Ex parte Pfizer, Inc., Appeal 2009-004106 (B.P.A.I. Feb. 12, 2010).

Slip Opinion

On February 12, the Board of Patent Appeals and Interferences affirmed a Patent Examiner’s rejection of claim 24 of Pfizer’s patent on the erectile dysfunction (ED) drug Viagra.

The Board held that claim 24 of the patent was anticipated in the prior art by descriptions of the herb Yin Yang Huo (Horny Goat Weed). In addition, the Board invalidated the claim based on the judicially created doctrine of obviousness-type double patenting, a doctrine that seeks to prevent unjustified extension of the right to exclude that is limited by the twenty-year patent term. In holding as it did, the Board rejected some of the Examiner’s reasoning but agreed with his ultimate decision to invalidate the claim.

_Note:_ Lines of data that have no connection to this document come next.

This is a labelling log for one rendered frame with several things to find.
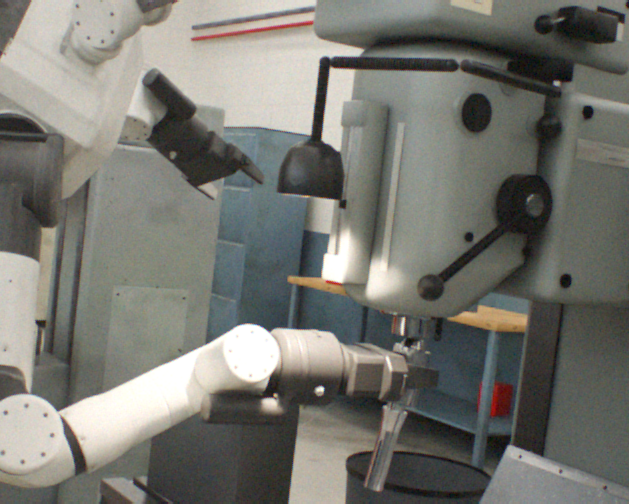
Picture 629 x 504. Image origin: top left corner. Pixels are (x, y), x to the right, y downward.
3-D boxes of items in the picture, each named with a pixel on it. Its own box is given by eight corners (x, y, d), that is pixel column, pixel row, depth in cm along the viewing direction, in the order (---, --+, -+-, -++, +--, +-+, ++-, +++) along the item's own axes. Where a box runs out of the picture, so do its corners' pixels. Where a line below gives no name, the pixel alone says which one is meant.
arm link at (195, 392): (224, 337, 125) (127, 384, 118) (252, 321, 117) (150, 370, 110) (248, 385, 124) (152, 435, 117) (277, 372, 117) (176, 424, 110)
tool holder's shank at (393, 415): (380, 397, 127) (355, 483, 127) (402, 405, 126) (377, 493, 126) (392, 398, 130) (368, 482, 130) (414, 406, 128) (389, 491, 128)
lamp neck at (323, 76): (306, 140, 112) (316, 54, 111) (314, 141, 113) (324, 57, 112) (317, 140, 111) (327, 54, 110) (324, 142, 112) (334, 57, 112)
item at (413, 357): (388, 341, 127) (374, 387, 127) (420, 352, 124) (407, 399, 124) (405, 344, 131) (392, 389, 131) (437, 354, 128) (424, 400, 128)
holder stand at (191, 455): (230, 528, 155) (245, 398, 154) (144, 487, 171) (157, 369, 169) (287, 517, 164) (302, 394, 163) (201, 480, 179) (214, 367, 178)
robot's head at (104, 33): (52, 23, 118) (92, -23, 112) (106, 3, 126) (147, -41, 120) (86, 69, 118) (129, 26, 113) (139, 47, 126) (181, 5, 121)
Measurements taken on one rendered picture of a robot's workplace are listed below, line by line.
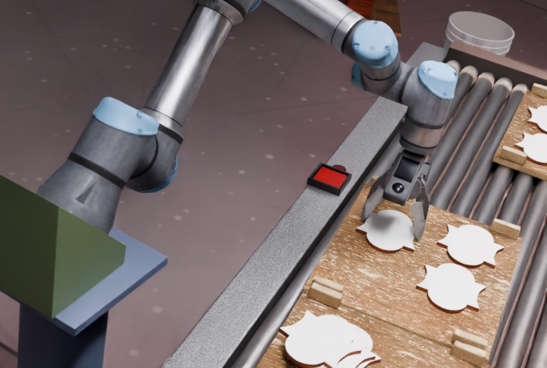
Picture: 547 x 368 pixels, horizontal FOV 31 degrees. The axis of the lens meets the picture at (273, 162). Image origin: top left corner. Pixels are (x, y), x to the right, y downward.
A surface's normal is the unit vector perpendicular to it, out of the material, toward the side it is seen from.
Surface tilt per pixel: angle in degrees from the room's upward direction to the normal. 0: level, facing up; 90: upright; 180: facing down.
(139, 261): 0
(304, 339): 0
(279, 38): 0
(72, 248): 90
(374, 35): 45
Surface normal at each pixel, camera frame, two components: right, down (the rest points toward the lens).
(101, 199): 0.73, -0.07
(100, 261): 0.85, 0.40
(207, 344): 0.17, -0.83
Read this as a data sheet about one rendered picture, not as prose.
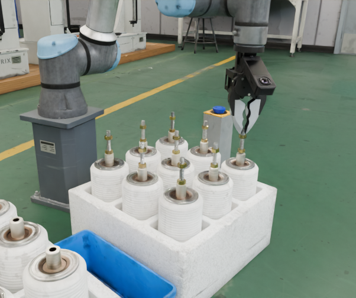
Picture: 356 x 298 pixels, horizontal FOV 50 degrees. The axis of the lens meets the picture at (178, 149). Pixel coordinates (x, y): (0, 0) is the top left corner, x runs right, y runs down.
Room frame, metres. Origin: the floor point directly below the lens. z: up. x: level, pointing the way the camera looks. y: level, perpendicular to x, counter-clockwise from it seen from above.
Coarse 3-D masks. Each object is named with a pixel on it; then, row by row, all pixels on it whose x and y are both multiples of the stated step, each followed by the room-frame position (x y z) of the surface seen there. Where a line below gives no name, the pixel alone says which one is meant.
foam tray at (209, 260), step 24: (72, 192) 0.85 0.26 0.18; (264, 192) 0.88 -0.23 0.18; (72, 216) 0.86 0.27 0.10; (96, 216) 0.79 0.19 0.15; (120, 216) 0.74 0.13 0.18; (240, 216) 0.77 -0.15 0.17; (264, 216) 0.87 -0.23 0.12; (120, 240) 0.73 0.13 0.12; (144, 240) 0.68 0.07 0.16; (168, 240) 0.66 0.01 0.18; (192, 240) 0.66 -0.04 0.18; (216, 240) 0.70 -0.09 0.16; (240, 240) 0.78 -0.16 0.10; (264, 240) 0.88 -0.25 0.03; (144, 264) 0.68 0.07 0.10; (168, 264) 0.64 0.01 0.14; (192, 264) 0.63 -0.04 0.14; (216, 264) 0.70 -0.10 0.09; (240, 264) 0.79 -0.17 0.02; (192, 288) 0.64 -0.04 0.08; (216, 288) 0.71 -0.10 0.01
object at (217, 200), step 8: (200, 184) 0.78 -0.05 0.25; (224, 184) 0.78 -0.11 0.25; (232, 184) 0.79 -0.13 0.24; (200, 192) 0.77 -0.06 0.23; (208, 192) 0.76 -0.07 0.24; (216, 192) 0.76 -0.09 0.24; (224, 192) 0.77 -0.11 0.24; (208, 200) 0.76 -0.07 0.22; (216, 200) 0.76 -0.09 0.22; (224, 200) 0.77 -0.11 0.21; (208, 208) 0.76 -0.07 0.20; (216, 208) 0.76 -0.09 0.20; (224, 208) 0.77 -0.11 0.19; (208, 216) 0.76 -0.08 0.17; (216, 216) 0.76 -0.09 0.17
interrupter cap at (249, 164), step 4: (228, 160) 0.91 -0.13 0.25; (232, 160) 0.92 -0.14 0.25; (248, 160) 0.92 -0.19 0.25; (228, 164) 0.88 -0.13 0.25; (232, 164) 0.89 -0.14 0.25; (236, 164) 0.89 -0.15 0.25; (244, 164) 0.90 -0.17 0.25; (248, 164) 0.89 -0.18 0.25; (252, 164) 0.89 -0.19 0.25; (232, 168) 0.87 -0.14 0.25; (236, 168) 0.87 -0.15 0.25; (240, 168) 0.86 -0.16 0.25; (244, 168) 0.86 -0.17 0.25; (248, 168) 0.87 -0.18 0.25; (252, 168) 0.87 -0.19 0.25
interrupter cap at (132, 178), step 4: (132, 172) 0.82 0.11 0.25; (136, 172) 0.82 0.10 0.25; (148, 172) 0.83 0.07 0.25; (152, 172) 0.82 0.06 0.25; (128, 176) 0.80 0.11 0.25; (132, 176) 0.80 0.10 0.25; (136, 176) 0.81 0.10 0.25; (148, 176) 0.81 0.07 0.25; (152, 176) 0.80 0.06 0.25; (156, 176) 0.80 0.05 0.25; (128, 180) 0.78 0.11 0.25; (132, 180) 0.78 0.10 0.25; (136, 180) 0.79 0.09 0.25; (148, 180) 0.78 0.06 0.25; (152, 180) 0.78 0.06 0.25; (156, 180) 0.78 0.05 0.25; (132, 184) 0.76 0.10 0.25; (136, 184) 0.76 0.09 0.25; (140, 184) 0.76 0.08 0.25; (144, 184) 0.76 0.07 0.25; (148, 184) 0.76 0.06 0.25
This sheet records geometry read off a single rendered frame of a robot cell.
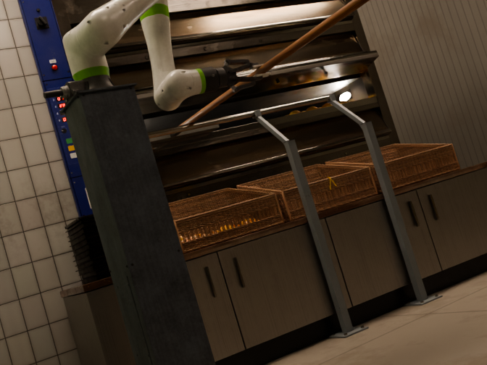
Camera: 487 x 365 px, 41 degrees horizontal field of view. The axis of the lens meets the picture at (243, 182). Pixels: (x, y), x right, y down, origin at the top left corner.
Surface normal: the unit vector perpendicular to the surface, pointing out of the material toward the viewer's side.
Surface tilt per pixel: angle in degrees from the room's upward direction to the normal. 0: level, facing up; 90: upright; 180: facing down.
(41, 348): 90
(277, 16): 70
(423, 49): 90
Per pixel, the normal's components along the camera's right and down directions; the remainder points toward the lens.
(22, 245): 0.43, -0.20
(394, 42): -0.83, 0.21
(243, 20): 0.30, -0.51
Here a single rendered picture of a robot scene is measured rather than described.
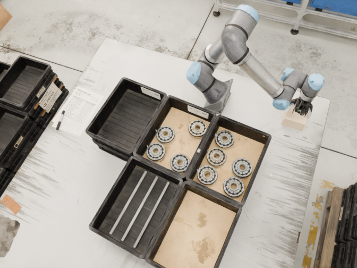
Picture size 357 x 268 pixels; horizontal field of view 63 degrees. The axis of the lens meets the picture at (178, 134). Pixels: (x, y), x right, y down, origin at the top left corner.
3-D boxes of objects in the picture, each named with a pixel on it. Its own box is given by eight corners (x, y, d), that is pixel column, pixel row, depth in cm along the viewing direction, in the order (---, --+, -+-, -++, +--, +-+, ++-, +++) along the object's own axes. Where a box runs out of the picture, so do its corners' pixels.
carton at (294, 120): (287, 102, 180) (290, 95, 173) (307, 108, 177) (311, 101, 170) (280, 124, 174) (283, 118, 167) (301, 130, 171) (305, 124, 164)
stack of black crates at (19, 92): (47, 87, 268) (19, 54, 227) (74, 97, 261) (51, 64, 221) (21, 123, 253) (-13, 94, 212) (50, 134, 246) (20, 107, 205)
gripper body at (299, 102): (290, 113, 162) (297, 101, 151) (294, 100, 165) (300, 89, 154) (305, 117, 160) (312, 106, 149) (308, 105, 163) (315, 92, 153)
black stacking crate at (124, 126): (127, 88, 180) (122, 76, 169) (169, 105, 172) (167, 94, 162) (91, 141, 165) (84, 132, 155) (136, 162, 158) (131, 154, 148)
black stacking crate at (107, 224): (136, 162, 158) (132, 155, 148) (185, 186, 150) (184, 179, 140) (95, 231, 144) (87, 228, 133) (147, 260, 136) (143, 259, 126)
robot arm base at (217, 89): (212, 90, 185) (201, 80, 182) (229, 80, 174) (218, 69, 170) (206, 107, 177) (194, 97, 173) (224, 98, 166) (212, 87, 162)
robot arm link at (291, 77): (278, 81, 142) (300, 90, 139) (288, 63, 145) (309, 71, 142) (275, 89, 150) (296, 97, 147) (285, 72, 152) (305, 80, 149)
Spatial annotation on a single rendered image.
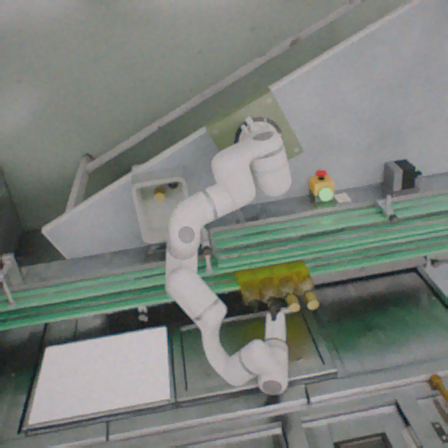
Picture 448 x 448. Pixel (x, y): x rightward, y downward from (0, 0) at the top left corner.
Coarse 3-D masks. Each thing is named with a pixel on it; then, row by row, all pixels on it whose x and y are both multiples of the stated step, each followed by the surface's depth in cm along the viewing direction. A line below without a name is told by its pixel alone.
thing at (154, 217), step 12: (156, 180) 159; (168, 180) 159; (180, 180) 160; (132, 192) 160; (144, 192) 168; (168, 192) 169; (180, 192) 170; (144, 204) 170; (156, 204) 171; (168, 204) 171; (144, 216) 170; (156, 216) 173; (168, 216) 173; (144, 228) 168; (156, 228) 175; (168, 228) 174; (144, 240) 169; (156, 240) 169
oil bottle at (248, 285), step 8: (240, 272) 164; (248, 272) 164; (240, 280) 160; (248, 280) 160; (256, 280) 160; (240, 288) 160; (248, 288) 156; (256, 288) 156; (248, 296) 155; (256, 296) 155; (248, 304) 156
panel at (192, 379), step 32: (192, 320) 169; (224, 320) 168; (256, 320) 167; (288, 320) 165; (192, 352) 157; (288, 352) 152; (320, 352) 150; (192, 384) 146; (224, 384) 143; (256, 384) 142; (288, 384) 143; (96, 416) 139; (128, 416) 141
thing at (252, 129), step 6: (246, 120) 152; (252, 126) 153; (258, 126) 154; (264, 126) 156; (270, 126) 156; (246, 132) 154; (252, 132) 153; (258, 132) 152; (240, 138) 157; (246, 138) 154
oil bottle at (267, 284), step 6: (258, 270) 164; (264, 270) 164; (270, 270) 164; (258, 276) 161; (264, 276) 161; (270, 276) 161; (258, 282) 159; (264, 282) 158; (270, 282) 158; (264, 288) 156; (270, 288) 156; (276, 288) 156; (264, 294) 155; (276, 294) 156; (264, 300) 157

PatentlyO provides an overview of the case. BusinessWeek discusses the impact of the decision on Pfizer and its competitors Eli Lilly & Co. and Bayer AG, the makers of ED drugs Cialis and Levitra respectively.

Yin Yang Huo, also known as Horny Goat Weed, is a Chinese herb that is known to have medicinal properties. In its opinion, the Board cited four references that demonstrate the successful treatment of ED by oral administration of the herb. Ex parte Pfizer, Inc., Appeal 2009-004106 at 30 (B.P.A.I. Feb. 12, 2010). Because a specific ingredient in the herb effectively treats ED in the same way described by Pfizer in claim 24, the Board agreed with the Examiner that the claim was anticipated in the prior art and is therefore invalid. Id.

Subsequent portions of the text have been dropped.